- TASK TO CARRY OUT -
Everything from the line containing "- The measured" through the line containing "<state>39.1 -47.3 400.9" should be repeated exactly, and nothing else from the data.

- EXERCISE DATA -
BEGIN
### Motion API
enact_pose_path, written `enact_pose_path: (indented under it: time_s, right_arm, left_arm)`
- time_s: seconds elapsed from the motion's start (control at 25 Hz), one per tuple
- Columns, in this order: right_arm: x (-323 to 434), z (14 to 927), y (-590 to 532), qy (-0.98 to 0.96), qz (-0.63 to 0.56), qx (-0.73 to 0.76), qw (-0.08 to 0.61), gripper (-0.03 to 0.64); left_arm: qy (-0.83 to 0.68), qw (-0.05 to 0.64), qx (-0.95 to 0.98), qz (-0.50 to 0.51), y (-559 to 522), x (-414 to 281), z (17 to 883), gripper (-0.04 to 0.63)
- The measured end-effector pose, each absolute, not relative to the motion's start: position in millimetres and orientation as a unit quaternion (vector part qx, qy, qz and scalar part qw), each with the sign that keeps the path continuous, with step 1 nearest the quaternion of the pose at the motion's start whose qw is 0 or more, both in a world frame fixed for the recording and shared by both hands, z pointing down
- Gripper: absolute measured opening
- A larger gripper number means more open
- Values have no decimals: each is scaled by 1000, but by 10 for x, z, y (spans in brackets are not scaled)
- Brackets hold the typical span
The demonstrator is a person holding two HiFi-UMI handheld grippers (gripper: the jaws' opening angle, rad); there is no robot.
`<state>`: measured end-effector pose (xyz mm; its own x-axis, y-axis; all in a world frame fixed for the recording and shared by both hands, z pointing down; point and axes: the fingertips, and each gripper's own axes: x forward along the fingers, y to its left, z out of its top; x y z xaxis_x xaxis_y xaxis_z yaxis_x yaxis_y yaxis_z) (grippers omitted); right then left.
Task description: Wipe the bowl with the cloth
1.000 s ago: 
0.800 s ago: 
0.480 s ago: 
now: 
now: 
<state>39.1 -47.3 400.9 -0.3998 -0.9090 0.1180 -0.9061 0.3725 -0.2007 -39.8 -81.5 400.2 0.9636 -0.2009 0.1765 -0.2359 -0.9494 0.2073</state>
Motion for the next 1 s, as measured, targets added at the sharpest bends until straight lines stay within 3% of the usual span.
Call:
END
- FINAL ANSWER -
- The measured end-effector pose, each absolute, not relative to the motion's start: position in millimetres and orientation as a unit quaternion (vector part qx, qy, qz and scalar part qw), each with the sign that keeps the path continuous, with step 1 nearest the quaternion of the pose at the motion's start whose qw is 0 or more, both in a world frame fixed for the recording and shared by both hands, z pointing down
- Gripper: absolute measured opening
- A larger gripper number means more open
- Values have no decimals: each is scaled by 1000, but by 10 for x, z, y (spans in brackets are not scaled)
- Brackets hold the typical span
The demonstrator is a person holding two HiFi-UMI handheld grippers (gripper: the jaws' opening angle, rad); there is no robot.
`<state>`: measured end-effector pose (xyz mm; its own x-axis, y-axis; all in a world frame fixed for the recording and shared by both hands, z pointing down; point and axes: the fingertips, and each gripper's own axes: x forward along the fingers, y to its left, z out of its top; x y z xaxis_x xaxis_y xaxis_z yaxis_x yaxis_y yaxis_z) (grippers omitted); right then left.
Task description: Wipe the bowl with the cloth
1.000 s ago: 
0.800 s ago: 
0.480 s ago: 
now: 
now: 
<state>39.1 -47.3 400.9 -0.3998 -0.9090 0.1180 -0.9061 0.3725 -0.2007 -39.8 -81.5 400.2 0.9636 -0.2009 0.1765 -0.2359 -0.9494 0.2073</state>

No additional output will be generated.